副社長は溺愛御曹司
見あげてくる顔は、ようやく、まつ毛の一本一本を認識できるくらいまで、直視できるようになっていて。

あっさりと整った顔立ちを、趣味のいいメイクで飾っている、ほがらかな微笑みを見てとれた。



「俺も、それなりだと思うんだけど」



あながち、完全に冗談でもないような気分で、正直に言ってみると。

声を上げて笑った彼女が、急にリラックスしたように、今度こそ完全に、もたれるように頭を預けてくる。



「そう言おうと思ってたの」

「だよね」



片腕を首に回すと、素直にこちらを見あげてきたので、店内が暗いのをいいことに、ためらいもなくキスを落とす。

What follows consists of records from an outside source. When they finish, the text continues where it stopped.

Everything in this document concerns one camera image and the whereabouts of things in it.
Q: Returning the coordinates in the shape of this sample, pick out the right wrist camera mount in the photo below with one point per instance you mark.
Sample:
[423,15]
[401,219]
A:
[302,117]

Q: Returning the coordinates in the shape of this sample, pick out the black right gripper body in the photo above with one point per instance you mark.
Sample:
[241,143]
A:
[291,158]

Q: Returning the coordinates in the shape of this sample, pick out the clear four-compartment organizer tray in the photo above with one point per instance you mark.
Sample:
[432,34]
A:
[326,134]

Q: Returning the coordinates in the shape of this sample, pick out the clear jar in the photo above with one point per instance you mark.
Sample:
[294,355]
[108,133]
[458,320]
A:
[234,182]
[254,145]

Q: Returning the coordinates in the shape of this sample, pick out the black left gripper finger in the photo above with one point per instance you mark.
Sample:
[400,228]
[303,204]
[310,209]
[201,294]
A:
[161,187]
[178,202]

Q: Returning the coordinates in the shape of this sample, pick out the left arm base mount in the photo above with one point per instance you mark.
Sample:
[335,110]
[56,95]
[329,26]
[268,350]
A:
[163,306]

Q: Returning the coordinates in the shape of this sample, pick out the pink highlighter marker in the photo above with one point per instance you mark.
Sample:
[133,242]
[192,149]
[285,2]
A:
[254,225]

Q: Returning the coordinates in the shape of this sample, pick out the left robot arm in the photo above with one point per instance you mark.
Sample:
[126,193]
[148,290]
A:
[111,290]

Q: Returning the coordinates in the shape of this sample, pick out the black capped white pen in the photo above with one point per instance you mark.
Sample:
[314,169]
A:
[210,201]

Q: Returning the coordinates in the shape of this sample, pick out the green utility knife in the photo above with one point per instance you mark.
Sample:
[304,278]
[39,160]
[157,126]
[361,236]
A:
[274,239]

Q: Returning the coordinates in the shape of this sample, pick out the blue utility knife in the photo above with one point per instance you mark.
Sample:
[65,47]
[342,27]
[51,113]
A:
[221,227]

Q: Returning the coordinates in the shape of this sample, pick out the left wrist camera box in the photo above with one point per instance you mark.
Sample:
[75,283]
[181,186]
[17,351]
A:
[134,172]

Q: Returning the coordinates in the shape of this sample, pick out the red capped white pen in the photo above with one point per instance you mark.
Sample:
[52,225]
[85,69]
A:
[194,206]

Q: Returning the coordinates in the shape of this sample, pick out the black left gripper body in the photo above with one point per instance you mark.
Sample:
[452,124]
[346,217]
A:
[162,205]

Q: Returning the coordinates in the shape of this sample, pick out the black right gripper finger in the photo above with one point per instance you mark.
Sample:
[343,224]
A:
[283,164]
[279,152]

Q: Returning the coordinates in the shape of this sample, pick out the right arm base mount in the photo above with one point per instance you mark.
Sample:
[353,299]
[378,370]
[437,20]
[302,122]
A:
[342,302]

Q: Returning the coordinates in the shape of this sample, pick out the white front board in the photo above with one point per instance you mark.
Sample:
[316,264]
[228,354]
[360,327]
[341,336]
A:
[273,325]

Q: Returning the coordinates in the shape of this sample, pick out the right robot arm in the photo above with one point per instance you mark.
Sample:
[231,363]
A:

唇を重ねたまま、彼女が吹き出すように笑ったのに、つられて笑い、何度か少し遊ぶように口づけて、離れた。


至近距離で微笑む顔は、可愛らしくて。



だけど、神谷にはあんまり似てないな、と思った。








わかった。

なんでこの間、神谷が頭をちらついたのか。



「も、申し訳ありません」

「平気?」



香りが、同じだったんだ。

いや、完全に同じかどうかは自信がないけど、少なくとも、似ている。


役員フロアの廊下で、少し前を歩いていた神谷が、突然ヤマトのほうへ後ろ向きに倒れこんできたのを、慌てて支えて。

さかさにのぞきこんで尋ねると、動揺したんだろう、少し顔を赤くした神谷が、必死にうなずく。

揺れる髪からふっと届く香りに、そうそう、これこれ、と記憶がつながった。